Feed every 2 weeks from spring through summer with a high-phosphorus liquid fertiliser (e.g., 10-30-20) to promote flowering. Reduce to monthly in early autumn; stop entirely in winter. Over-feeding with nitrogen produces lush foliage at the expense of blooms. Feed every 2 weeks from spring through summer with a high-phosphorus liquid fertiliser (e.g., 10-30-20) to promote flowering. Reduce to monthly in early autumn; stop entirely in winter. Over-feeding with nitrogen produces lush foliage at the expense of blooms. Treat that as every 2 weeks between spring through early autumn (roughly March to September); ease off in autumn and stop entirely in the low light of winter.

What strength of feed for pink dipladenia?

Half strength is the safe default for pink dipladenia — houseplant feeds are formulated strong, and the diluted dose is gentler on the roots while still ample for foliage.

What does over-feeding pink dipladenia look like?

Brown, crispy leaf tips and edges with no sign of underwatering.
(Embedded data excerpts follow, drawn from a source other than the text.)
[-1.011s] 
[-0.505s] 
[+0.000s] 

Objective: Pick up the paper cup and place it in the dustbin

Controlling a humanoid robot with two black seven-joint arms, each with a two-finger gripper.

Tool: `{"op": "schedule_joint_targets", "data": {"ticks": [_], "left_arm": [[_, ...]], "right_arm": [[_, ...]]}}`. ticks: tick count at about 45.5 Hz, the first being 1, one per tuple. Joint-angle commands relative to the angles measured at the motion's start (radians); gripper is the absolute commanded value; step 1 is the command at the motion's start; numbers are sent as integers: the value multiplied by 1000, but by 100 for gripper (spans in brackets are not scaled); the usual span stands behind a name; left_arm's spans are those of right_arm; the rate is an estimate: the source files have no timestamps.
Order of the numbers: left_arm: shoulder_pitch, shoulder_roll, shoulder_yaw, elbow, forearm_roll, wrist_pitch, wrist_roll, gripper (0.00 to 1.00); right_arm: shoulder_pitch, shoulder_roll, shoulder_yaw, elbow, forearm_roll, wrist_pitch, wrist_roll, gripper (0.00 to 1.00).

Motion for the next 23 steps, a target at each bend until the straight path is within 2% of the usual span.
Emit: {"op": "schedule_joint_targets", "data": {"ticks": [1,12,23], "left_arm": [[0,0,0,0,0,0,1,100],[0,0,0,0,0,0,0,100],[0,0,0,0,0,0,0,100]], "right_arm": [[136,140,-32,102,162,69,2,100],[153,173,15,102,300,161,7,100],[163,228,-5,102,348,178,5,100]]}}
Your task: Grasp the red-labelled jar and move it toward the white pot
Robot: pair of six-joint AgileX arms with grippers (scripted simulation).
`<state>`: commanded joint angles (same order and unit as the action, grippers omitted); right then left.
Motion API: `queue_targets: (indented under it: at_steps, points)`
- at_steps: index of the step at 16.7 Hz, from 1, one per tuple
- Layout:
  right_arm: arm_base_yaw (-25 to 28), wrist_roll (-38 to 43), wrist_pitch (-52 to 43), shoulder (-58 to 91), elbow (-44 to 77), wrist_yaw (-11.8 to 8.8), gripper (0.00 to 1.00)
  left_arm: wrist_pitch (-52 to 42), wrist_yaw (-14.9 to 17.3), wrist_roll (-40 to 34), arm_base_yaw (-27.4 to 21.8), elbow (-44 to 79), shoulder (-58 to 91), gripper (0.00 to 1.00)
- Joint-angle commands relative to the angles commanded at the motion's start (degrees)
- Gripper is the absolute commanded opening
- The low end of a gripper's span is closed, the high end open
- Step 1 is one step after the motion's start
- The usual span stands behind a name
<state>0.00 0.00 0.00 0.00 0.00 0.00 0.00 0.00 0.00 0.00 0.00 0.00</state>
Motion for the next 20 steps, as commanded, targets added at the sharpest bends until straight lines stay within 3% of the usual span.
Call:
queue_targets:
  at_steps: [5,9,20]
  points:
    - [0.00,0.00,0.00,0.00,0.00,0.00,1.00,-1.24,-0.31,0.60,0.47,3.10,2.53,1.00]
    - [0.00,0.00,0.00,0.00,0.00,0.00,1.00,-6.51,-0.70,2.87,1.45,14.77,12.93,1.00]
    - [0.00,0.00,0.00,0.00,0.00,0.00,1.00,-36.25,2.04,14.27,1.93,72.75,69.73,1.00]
A white, crusty salt deposit on the soil surface or pot rim. Weak, pale, stretched new growth that flops. Lower leaves yellow and drop while the soil is correctly watered. Feeding pink dipladenia year-round on a fixed schedule, including dark winter months, is the most common mistake — it cannot use the nutrients in low light and the surplus simply burns the roots and crusts the soil.

Should I flush the soil of pink dipladenia?

Flush the pot of pink dipladenia with plain water until it runs freely from the base every couple of months in the feeding season — it washes out the fertiliser salts that cause brown tips.